## REQUIRED WORK
Reproduce the data shown below exactly.

## GIVEN DATA
——

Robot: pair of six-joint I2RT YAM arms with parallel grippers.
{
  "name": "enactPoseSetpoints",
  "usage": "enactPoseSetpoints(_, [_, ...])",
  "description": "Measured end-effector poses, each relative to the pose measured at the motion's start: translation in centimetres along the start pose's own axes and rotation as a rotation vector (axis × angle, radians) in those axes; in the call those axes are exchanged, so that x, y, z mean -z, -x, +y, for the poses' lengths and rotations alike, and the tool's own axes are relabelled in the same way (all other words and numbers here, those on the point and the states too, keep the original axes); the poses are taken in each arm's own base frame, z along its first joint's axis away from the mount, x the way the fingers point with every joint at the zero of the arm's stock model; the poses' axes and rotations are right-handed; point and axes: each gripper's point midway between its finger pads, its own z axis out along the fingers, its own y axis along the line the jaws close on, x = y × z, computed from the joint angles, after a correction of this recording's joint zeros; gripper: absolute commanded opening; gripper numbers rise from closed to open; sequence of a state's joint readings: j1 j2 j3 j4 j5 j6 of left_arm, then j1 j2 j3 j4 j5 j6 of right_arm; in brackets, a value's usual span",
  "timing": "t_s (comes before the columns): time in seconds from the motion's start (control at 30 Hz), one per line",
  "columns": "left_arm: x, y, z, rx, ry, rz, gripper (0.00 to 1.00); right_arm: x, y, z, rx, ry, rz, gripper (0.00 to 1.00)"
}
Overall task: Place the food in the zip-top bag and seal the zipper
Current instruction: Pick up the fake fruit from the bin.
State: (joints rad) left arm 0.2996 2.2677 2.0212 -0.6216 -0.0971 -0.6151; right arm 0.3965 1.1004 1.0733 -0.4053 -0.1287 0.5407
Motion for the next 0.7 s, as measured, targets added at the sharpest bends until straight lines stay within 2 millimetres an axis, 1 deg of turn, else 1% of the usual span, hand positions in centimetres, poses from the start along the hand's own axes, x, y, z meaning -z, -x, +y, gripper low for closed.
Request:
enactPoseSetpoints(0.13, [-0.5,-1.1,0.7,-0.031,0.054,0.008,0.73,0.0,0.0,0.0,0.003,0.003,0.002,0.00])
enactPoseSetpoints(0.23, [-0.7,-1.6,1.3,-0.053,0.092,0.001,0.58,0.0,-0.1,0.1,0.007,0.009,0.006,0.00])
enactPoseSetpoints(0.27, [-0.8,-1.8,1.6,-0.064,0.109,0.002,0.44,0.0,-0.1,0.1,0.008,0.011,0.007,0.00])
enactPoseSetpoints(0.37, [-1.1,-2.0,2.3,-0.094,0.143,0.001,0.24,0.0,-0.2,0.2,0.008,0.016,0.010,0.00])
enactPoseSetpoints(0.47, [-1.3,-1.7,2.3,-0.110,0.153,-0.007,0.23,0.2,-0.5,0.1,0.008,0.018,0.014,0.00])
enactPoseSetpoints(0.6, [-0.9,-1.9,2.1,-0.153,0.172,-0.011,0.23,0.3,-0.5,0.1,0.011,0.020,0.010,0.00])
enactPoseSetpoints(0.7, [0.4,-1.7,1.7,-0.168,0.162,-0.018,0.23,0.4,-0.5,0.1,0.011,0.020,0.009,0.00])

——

## SOLUTION FOR THIS EXERCISE
Robot: pair of six-joint I2RT YAM arms with parallel grippers.
{
  "name": "enactPoseSetpoints",
  "usage": "enactPoseSetpoints(_, [_, ...])",
  "description": "Measured end-effector poses, each relative to the pose measured at the motion's start: translation in centimetres along the start pose's own axes and rotation as a rotation vector (axis × angle, radians) in those axes; in the call those axes are exchanged, so that x, y, z mean -z, -x, +y, for the poses' lengths and rotations alike, and the tool's own axes are relabelled in the same way (all other words and numbers here, those on the point and the states too, keep the original axes); the poses are taken in each arm's own base frame, z along its first joint's axis away from the mount, x the way the fingers point with every joint at the zero of the arm's stock model; the poses' axes and rotations are right-handed; point and axes: each gripper's point midway between its finger pads, its own z axis out along the fingers, its own y axis along the line the jaws close on, x = y × z, computed from the joint angles, after a correction of this recording's joint zeros; gripper: absolute commanded opening; gripper numbers rise from closed to open; sequence of a state's joint readings: j1 j2 j3 j4 j5 j6 of left_arm, then j1 j2 j3 j4 j5 j6 of right_arm; in brackets, a value's usual span",
  "timing": "t_s (comes before the columns): time in seconds from the motion's start (control at 30 Hz), one per line",
  "columns": "left_arm: x, y, z, rx, ry, rz, gripper (0.00 to 1.00); right_arm: x, y, z, rx, ry, rz, gripper (0.00 to 1.00)"
}
Overall task: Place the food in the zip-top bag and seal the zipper
Current instruction: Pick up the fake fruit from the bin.
State: (joints rad) left arm 0.2996 2.2677 2.0212 -0.6216 -0.0971 -0.6151; right arm 0.3965 1.1004 1.0733 -0.4053 -0.1287 0.5407
Motion for the next 0.7 s, as measured, targets added at the sharpest bends until straight lines stay within 2 millimetres an axis, 1 deg of turn, else 1% of the usual span, hand positions in centimetres, poses from the start along the hand's own axes, x, y, z meaning -z, -x, +y, gripper low for closed.
Request:
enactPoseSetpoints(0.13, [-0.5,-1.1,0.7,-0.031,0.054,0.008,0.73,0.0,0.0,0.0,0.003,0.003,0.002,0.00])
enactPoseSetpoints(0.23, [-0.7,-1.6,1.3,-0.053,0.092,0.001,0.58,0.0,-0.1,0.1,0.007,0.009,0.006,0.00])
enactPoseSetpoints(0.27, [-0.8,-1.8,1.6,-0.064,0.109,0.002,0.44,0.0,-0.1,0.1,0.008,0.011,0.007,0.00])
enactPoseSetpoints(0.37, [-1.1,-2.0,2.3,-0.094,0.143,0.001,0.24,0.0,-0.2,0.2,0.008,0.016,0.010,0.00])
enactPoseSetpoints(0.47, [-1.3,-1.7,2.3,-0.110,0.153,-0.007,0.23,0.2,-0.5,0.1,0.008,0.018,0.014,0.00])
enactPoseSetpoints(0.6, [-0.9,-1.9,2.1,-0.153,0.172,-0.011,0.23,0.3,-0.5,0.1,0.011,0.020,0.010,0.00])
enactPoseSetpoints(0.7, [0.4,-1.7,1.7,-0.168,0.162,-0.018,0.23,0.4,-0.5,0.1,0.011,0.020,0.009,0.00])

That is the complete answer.